Upward-Going Muons

Neutrinos can also interact outside the detector, in the surrounding rock. If they're muon neutrinos, the resulting muon can penetrate the rock and be seen in Super-K. While muons from interactions above the detector cannot be sorted out from the continuous rain of muons created in cosmic ray showers in the atmosphere above the mountain, muons coming from below can only be due to neutrino interactions, since cosmic ray muons can't make it through from the other side of the earth. Here's an example of a neutrino-induced up-going muon:

Muons are very penetrating particles, and so might be produced by a neutrino interaction quite some distance from the detector. Thus, the effective target volume for observing neutrino interactions using up-going muons is much larger than the detector itself, and grows with the energy of the neutrino (since higher energy neutrinos produce higher energy muons, which can travel through more rock). This results in the up-going muon data probing a far higher range in energy than the contained event analysis.

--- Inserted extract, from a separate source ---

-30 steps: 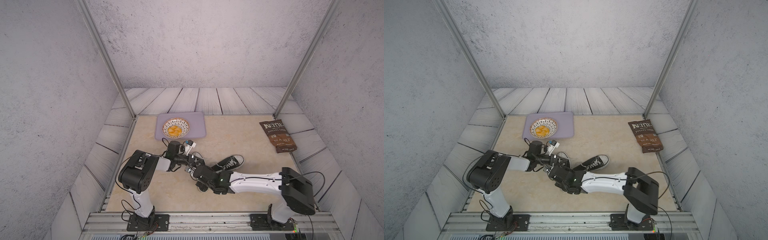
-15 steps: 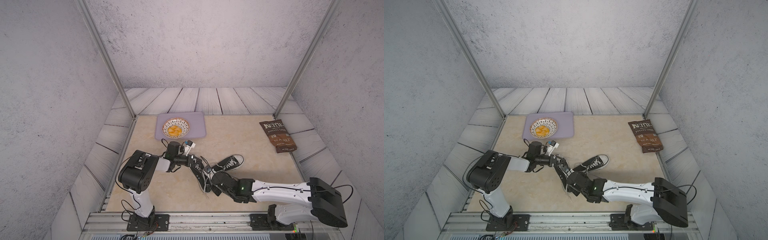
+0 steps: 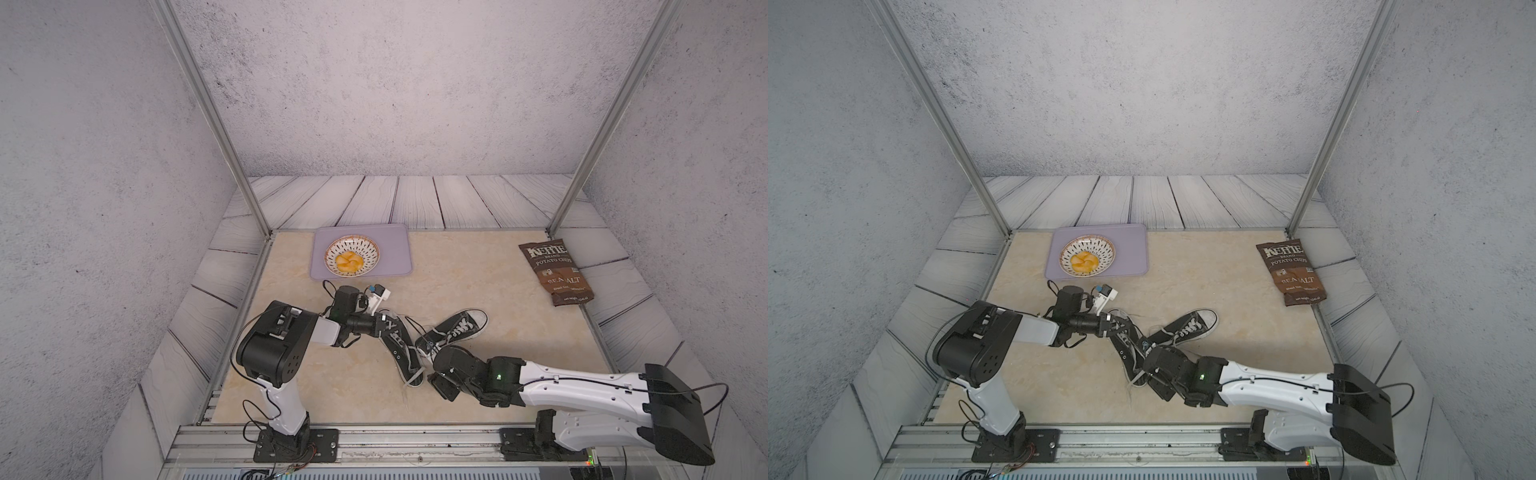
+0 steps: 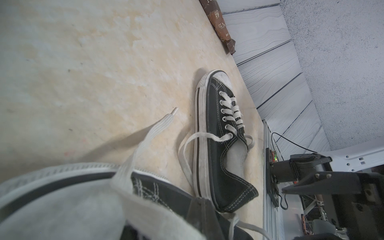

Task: Tie the shoes
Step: Cross the shoelace with the shoelace.

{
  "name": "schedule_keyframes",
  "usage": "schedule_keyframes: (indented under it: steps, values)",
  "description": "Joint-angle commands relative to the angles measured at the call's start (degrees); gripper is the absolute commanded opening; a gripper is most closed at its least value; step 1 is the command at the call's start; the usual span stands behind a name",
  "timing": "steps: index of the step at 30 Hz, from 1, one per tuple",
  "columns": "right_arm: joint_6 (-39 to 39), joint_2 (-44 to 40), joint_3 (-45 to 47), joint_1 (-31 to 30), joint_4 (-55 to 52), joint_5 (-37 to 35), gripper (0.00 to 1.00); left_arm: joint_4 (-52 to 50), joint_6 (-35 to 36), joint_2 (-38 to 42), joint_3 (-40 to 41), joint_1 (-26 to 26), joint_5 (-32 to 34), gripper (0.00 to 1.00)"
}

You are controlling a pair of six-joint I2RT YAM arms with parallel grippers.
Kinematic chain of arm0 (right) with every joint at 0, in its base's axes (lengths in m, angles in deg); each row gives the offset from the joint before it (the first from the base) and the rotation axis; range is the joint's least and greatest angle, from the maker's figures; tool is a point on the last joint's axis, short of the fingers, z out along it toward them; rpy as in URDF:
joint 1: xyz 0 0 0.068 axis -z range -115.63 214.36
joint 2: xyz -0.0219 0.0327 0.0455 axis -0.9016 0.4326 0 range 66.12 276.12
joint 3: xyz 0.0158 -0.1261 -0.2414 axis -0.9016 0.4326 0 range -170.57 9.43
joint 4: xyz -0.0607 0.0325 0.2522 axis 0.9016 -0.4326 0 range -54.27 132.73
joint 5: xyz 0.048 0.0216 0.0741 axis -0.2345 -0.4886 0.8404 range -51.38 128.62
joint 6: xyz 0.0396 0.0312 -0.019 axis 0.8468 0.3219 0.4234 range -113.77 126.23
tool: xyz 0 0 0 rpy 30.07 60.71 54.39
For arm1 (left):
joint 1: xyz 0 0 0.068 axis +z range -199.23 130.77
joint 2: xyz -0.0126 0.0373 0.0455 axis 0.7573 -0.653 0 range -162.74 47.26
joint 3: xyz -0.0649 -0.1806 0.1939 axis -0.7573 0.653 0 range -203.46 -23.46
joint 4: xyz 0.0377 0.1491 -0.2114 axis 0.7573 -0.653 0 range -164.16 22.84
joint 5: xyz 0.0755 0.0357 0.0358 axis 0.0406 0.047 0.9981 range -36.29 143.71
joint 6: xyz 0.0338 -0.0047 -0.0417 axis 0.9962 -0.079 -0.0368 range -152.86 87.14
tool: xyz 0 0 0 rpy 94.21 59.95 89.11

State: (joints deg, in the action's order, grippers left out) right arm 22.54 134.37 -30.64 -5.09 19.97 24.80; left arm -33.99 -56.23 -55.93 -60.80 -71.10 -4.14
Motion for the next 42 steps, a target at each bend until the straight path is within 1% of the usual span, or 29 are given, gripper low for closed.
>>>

The penalty paid for this large energy range is that it is not possible to measure the energy of each muon, since it spends only a small part of its time in the detector itself. However, if an up-muon stops in the detector rather than blasting all the way through, it is likely to have come from a lower energy parent neutrino. Thus, the up-muon sample can be divided into two data sets - a high-energy "through-going muon" set, and a medium-energy "stopping muon" set. Note that the contained events are mostly less than 10 GeV, forming a well studied low-energy set. While each individual neutrino cannot have its energy measured by looking at the up-muons, it is possible to calculate the likely energy spectrum of the parent neutrinos:

If neutrinos have mass and thus oscillate between flavors, the chance that a muon neutrino has oscillated into something else by the time it gets to near Super-K is larger the further it has traveled, and the lower its energy. Thus, there should be fewer muons coming from straight up than from near the horizon - they've had to travel further, so have had more of a chance to oscillate to something else, such as a tau neutrino, which Super-K cannot detect. In this plot of the arrival direction of Super-K's upmus, compare the shapes of the observed (data points) and expected (black dashed line) distributions, and notice that there are comparatively fewer muons coming straight up - as predicted in the case of neutrino oscillations (red line).

Also, since the stopping muons come from lower energy neutrinos which have a much better chance to oscillate away, there should be too few stopping muons. Calculating the ratio of stopping to through-going upmus gives another test of oscillations. Here's this data. The ratio seen in the data is far less than the expected, but matches the oscillation predictions well.

If one estimates what oscillation parameters are needed to explain the observed Super-K upward going muon data, the answer is compatible with that given by the contained event analysis. The no-oscillations case is ruled out at ~98% by the through-going muon shape, and at >99% by the stopping/through-going ratio.